1

*char_ptr++ -= 0x20

Why that expression increments pointer just once? This expression can be decomposed like

*char_ptr++ = *char_ptr++ - 0x20

That means pointer must be incremented twice. First time on the right side, and second on the left. But this incremented just by once.

This expression is the part of the function below

void to_lower_case(char *char_ptr)
{
    while(*char_ptr)
    {
        if (*char_ptr < 0x41)
        {
            printf("\nInvalid login\n");
            exit(0);
        }
        if (*char_ptr > 0x5A)
            *char_ptr++ -= 0x20;// *char_ptr++ = *char_ptr++ - 0x20
    }
}
helsereet
  • 111
  • 1
  • 5
  • 3
    This is not actually undefined. Subexpressions are guaranteed to be only evaluated once. – zch Jul 27 '19 at 20:37
  • nope, it can be decomposed as: `*char_ptr = 0x20; char_ptr++;` You use the `++` operator only once, so the pointer is incremented only once, most probably at the end of the statement. – Luis Colorado Jul 29 '19 at 06:27

3 Answers3

4

From one version of the C Language Standard (N1570, section 6.5.16.2 Compound assignment) it says:

A compound assignment of the form E1 op= E2 is equivalent to the simple assignment expression E1 = E1 op (E2), except that the lvalue E1 is evaluated only once, ...

Using the -= expression, this says that

*char_ptr++ -= 0x20;

is the equivalent of

*char_ptr++ = *char_ptr++ - 0x20;

except that the *char_ptr++ part is evaluated only once (so the pointer increment will only happen once).

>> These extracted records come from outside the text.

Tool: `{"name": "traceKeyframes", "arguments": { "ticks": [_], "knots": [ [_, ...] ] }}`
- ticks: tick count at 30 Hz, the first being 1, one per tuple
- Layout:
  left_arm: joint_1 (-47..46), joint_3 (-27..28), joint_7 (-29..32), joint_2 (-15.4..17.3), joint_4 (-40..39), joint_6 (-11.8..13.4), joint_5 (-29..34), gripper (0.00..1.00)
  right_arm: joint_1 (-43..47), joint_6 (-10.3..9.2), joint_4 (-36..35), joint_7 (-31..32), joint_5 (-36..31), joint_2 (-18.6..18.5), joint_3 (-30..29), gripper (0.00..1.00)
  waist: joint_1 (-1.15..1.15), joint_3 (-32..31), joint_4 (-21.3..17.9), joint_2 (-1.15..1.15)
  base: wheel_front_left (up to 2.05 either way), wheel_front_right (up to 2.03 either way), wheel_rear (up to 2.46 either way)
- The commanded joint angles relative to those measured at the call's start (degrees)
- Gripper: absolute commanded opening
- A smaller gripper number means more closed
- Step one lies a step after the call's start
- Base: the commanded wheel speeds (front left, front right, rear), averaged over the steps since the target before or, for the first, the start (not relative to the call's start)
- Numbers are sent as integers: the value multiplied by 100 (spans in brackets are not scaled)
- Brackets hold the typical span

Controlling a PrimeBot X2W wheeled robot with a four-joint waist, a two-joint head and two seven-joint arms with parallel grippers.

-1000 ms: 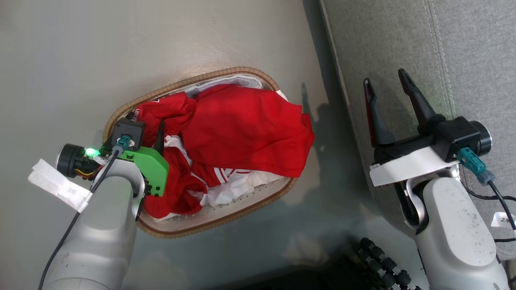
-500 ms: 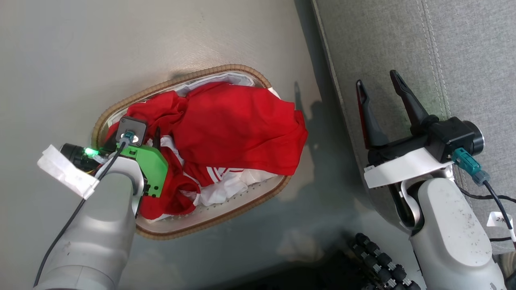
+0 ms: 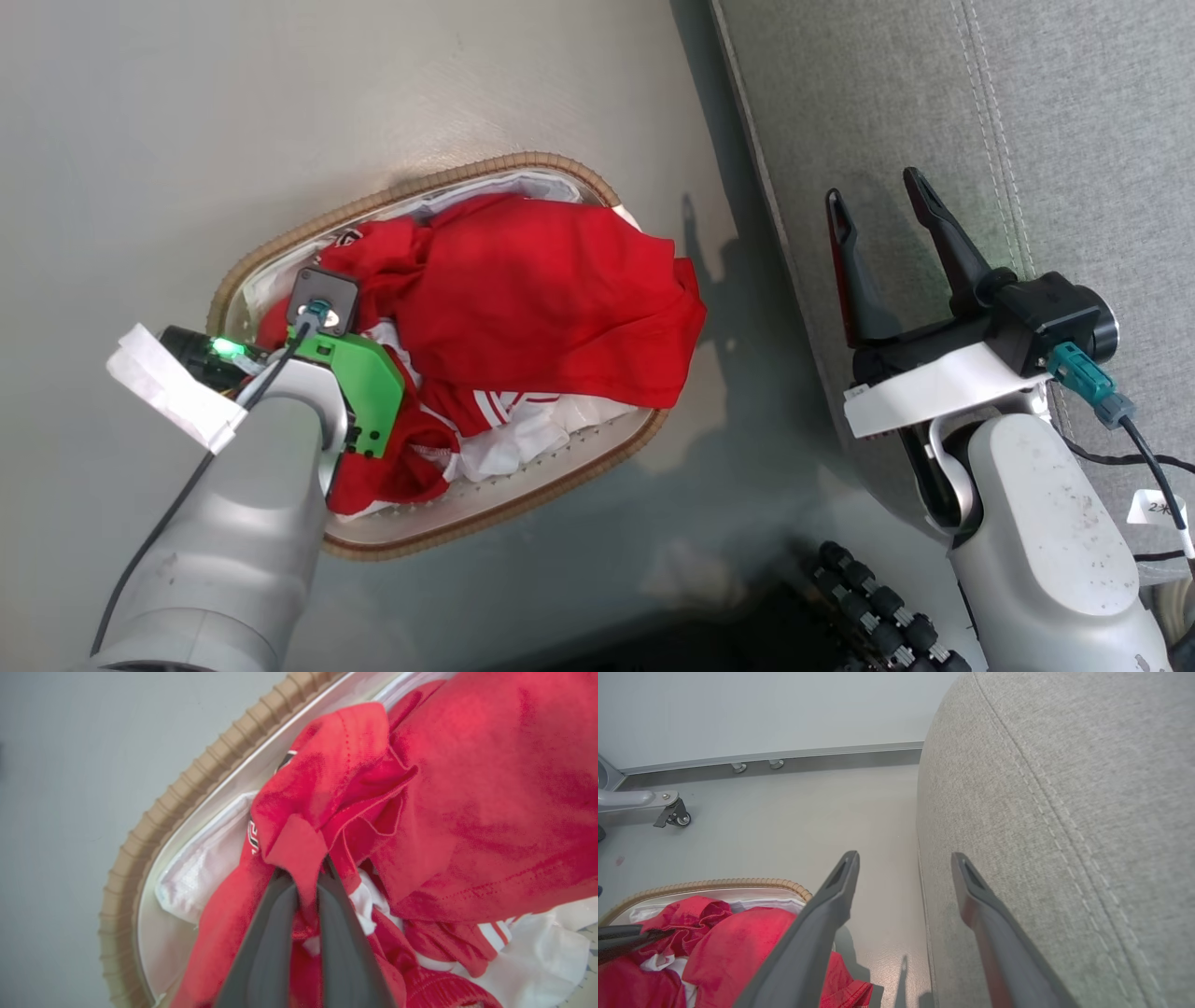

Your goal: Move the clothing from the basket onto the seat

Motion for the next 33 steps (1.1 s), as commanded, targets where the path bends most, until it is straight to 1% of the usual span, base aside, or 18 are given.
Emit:
{"name": "traceKeyframes", "arguments": {
  "ticks": [1,7,13,24,33],
  "knots": [
    [95,-18,-77,-6,12,-26,-62,0,14,0,34,-28,13,-17,-26,100,0,-94,51,0,0,0,0],
    [301,-88,-284,-77,-106,-67,-132,0,119,0,130,-28,-58,-18,-79,100,0,-475,189,0,0,0,0],
    [601,-191,-379,-103,-431,-102,-155,0,291,-1,218,-28,-228,-18,-189,100,0,-1063,388,0,0,0,0],
    [1330,-268,-369,-112,-1773,-172,-366,0,925,-1,414,-28,-561,-20,-421,100,0,-2460,771,0,0,0,0],
    [1545,-493,-369,-99,-2510,-232,-442,0,1524,-1,544,-28,-670,-19,-491,100,0,-3541,919,0,0,0,0]
  ]
}}
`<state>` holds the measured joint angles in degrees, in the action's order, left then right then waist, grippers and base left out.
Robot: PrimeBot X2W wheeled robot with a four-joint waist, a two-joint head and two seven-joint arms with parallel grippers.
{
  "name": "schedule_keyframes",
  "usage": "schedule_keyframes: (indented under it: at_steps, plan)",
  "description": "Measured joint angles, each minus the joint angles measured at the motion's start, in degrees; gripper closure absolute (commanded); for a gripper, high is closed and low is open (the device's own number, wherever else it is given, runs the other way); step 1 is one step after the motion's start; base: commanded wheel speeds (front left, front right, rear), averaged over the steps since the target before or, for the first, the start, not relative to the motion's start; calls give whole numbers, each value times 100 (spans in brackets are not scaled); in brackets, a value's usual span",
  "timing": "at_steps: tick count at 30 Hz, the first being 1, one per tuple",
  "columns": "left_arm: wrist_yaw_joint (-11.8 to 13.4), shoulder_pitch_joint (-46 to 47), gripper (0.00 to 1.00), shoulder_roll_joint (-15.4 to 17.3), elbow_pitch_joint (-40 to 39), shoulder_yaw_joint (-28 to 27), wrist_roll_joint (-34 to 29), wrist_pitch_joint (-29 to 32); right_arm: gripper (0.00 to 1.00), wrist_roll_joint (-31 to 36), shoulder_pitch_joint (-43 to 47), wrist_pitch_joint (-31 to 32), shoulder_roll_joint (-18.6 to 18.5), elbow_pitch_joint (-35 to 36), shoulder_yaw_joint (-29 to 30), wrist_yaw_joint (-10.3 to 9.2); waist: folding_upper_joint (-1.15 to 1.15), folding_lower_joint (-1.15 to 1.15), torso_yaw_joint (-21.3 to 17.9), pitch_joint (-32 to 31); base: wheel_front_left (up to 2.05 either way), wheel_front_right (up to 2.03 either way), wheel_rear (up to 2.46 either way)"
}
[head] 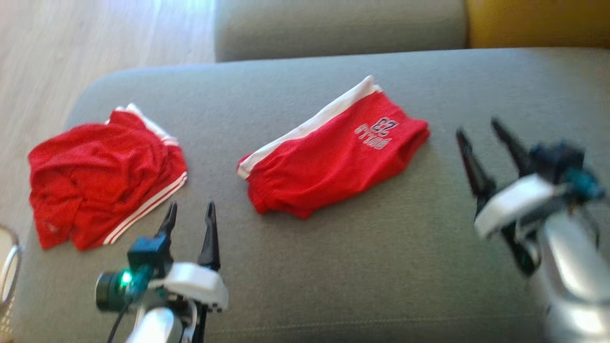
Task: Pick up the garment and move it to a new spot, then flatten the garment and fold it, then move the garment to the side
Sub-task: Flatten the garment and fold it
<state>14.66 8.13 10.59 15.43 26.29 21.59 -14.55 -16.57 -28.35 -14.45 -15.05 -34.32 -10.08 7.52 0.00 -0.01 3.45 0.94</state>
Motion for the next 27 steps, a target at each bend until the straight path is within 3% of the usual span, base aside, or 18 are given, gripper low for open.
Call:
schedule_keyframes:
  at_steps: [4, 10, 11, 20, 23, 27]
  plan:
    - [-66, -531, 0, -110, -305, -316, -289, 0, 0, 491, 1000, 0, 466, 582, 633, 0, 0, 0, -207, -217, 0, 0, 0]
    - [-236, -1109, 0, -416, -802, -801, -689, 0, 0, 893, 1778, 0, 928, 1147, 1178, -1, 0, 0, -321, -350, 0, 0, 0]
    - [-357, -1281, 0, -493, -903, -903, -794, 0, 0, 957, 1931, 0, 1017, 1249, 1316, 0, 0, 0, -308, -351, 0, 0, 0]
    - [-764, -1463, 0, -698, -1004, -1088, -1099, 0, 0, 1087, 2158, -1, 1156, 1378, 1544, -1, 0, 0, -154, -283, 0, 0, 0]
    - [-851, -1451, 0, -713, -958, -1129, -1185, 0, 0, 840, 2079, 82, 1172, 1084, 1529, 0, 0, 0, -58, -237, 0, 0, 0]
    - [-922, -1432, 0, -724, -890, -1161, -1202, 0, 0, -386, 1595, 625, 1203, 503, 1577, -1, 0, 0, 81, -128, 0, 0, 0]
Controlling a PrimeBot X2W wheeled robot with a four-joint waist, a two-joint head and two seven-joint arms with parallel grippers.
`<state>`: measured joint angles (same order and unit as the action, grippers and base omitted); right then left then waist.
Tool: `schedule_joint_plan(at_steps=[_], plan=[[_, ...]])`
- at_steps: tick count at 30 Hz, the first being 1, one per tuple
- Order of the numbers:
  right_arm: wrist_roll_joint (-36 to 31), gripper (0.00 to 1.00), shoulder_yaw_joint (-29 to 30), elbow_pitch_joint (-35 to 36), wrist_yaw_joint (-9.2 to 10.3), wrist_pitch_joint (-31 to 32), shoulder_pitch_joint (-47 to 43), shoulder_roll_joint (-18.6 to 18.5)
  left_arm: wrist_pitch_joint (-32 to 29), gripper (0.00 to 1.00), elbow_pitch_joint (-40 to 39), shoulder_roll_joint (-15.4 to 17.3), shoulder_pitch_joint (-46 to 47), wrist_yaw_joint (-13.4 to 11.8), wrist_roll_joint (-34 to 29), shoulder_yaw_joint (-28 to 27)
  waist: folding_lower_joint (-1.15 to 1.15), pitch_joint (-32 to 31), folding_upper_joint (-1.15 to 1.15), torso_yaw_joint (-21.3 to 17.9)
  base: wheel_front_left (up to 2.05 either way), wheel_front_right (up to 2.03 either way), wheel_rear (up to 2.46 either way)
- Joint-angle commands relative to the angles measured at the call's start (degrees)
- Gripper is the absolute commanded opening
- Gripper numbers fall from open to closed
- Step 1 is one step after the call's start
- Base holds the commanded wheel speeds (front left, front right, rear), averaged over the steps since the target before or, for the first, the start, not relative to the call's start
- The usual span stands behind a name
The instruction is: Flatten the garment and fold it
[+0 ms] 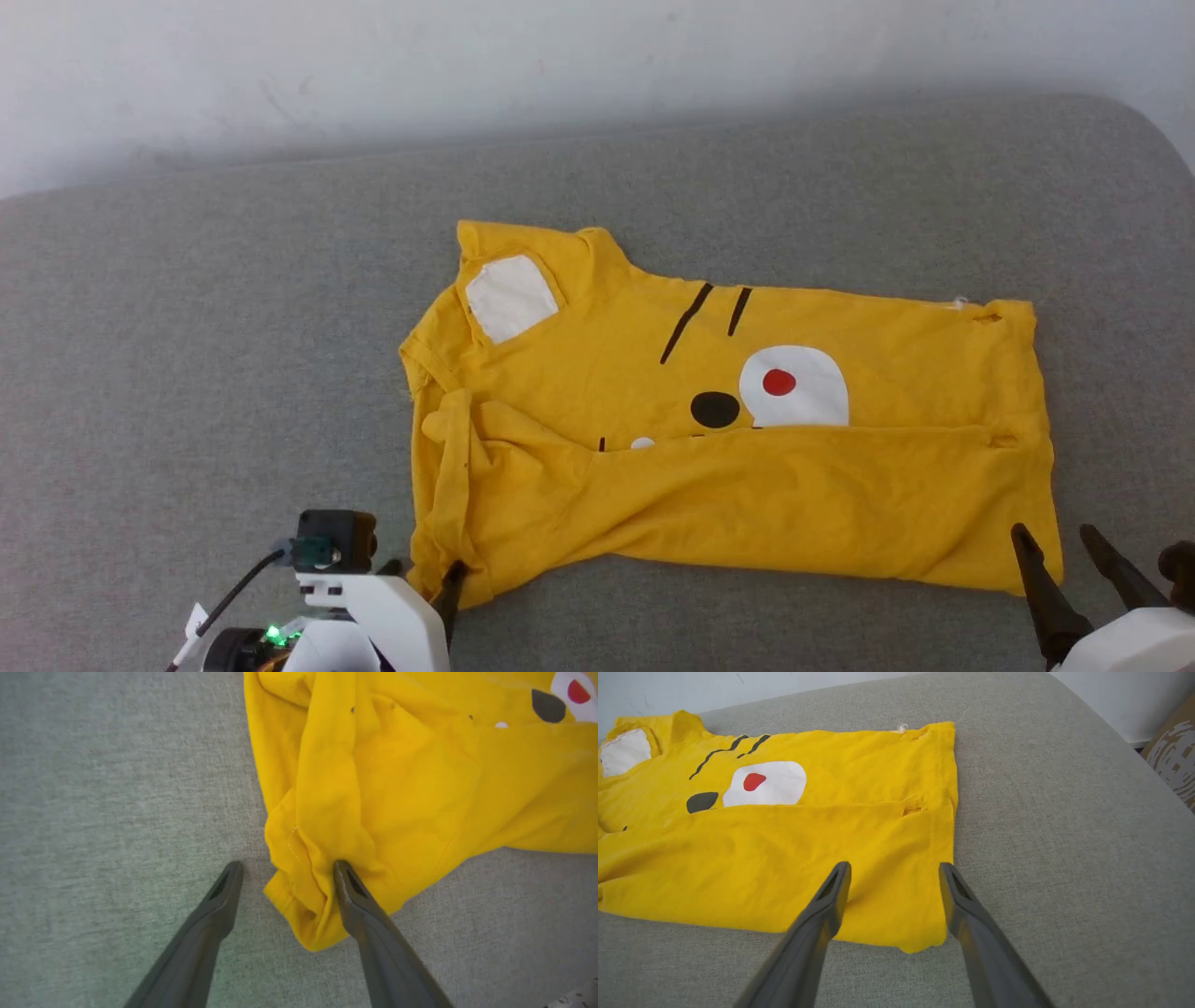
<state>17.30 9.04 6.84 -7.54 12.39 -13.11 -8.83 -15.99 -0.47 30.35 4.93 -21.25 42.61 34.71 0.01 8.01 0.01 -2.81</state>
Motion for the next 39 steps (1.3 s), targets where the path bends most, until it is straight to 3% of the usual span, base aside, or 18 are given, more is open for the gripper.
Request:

Equivalently, it is the same as

*char_ptr = *char_ptr - 0x20;
char_ptr++;
1201ProgramAlarm
  • 32,384
  • 7
  • 42
  • 56
  • I think that this is actually not the relevant rule, because this applies only to the value computation of `*char_ptr`, but not to the side effect (for which a separate rule under 6.5.16 (3) exists. – Stephan Lechner Jul 27 '19 at 21:01
  • link to [C11 6.5.16.2](http://port70.net/~nsz/c/c11/n1570.html#6.5.16.2) – pmg Jul 27 '19 at 21:01
  • 1
    @StephanLechner: This is the relevant rule. C 2018 5.1.2.3 2 says “*Evaluation* of an expression in general includes both value computations and initiation of side effects.” (Italics in the original.) – Eric Postpischil Jul 27 '19 at 21:06
  • @Eric Postpischil: clear, but without 6.5.16 (3) it would be UB, wouldn't it? The side effect needs to be applied after all value computations had occurred, and the "evaluated only once"-statement of 6.5.16.2 does not say something about that. – Stephan Lechner Jul 27 '19 at 21:12
  • 1
    @StephanLechner: Regarding 6.5.16 3, that tells us about the effect `-=` has on the object being assigned. It is not relevant to the behavior of `++`. `++` has the side effect of updating `char_ptr`. The `-=` has the side effect of updating the object resulting from `*char_ptr`. Unless `char_ptr` is pointing into itself, these are separate objects, and there is no conflict between the side effects. – Eric Postpischil Jul 27 '19 at 21:32
  • @StephanLechner: The side effect of the `-=` needs to be applied after the value computations occur. The side effect of the `++` can occur anytime with respect to the various things in the assignment. I see no risk of undefined behavior unless `char_ptr` points into itself. – Eric Postpischil Jul 27 '19 at 21:34
3

When "we" say a += b; is the same as a = a + b; "we" mean that as a 'simplification', not text substitution as in a macro.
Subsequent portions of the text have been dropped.